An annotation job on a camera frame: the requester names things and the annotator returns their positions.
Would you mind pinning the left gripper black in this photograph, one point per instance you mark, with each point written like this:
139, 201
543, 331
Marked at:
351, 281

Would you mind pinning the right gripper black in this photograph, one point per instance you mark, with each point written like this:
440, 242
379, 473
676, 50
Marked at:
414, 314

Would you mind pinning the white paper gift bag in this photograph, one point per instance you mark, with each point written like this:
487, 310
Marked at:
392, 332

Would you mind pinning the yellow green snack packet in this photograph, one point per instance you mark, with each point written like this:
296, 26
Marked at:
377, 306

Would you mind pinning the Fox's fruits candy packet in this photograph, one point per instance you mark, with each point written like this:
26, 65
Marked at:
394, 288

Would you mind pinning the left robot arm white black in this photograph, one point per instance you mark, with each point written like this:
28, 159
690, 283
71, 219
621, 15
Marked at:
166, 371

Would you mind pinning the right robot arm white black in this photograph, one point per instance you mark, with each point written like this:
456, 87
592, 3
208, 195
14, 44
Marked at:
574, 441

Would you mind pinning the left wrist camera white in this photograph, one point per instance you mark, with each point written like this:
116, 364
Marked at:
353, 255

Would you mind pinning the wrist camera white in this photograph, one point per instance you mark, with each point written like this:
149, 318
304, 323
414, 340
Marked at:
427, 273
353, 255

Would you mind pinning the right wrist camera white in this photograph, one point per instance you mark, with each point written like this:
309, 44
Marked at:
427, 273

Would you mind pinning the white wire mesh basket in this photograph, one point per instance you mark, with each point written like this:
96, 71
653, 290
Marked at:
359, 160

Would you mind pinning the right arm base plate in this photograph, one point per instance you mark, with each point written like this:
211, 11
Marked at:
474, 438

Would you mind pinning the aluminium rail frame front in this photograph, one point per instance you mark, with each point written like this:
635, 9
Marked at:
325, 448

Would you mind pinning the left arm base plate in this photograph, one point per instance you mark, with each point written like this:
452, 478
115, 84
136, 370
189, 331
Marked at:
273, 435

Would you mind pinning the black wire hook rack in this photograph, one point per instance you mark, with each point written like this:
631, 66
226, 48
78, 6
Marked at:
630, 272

----

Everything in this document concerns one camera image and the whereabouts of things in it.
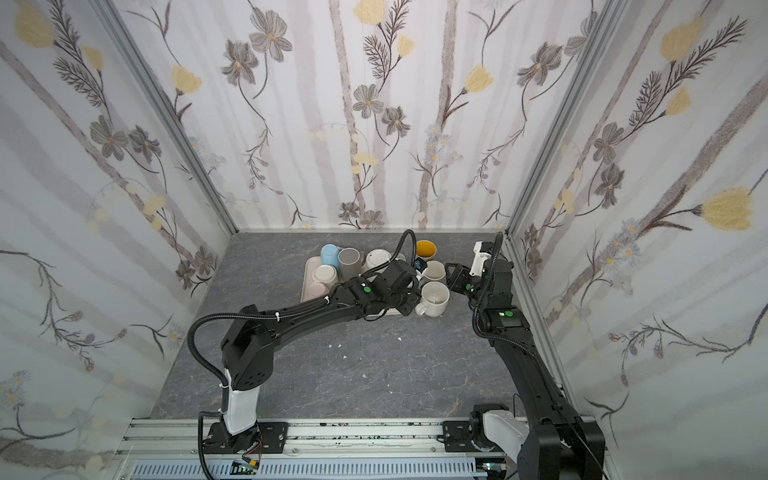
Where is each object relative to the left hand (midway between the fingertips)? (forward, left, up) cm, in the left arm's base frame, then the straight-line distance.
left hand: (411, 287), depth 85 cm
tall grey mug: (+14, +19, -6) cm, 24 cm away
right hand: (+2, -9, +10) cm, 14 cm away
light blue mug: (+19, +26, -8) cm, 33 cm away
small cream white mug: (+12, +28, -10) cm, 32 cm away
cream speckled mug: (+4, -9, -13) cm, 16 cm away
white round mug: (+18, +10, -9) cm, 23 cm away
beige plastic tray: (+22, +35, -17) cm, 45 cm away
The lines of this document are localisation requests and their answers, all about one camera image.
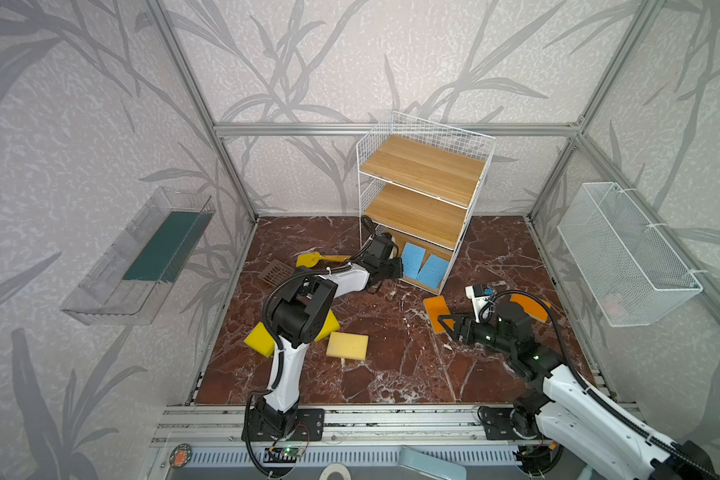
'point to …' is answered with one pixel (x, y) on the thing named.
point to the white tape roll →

----

• Work to be completed:
The lines to return are those in the entries above that include "their".

• Solution to the exercise:
An annotation job on a camera frame: the requester names things and the annotator returns their positions.
The lines of this document are localisation requests and their answers, all about one camera image.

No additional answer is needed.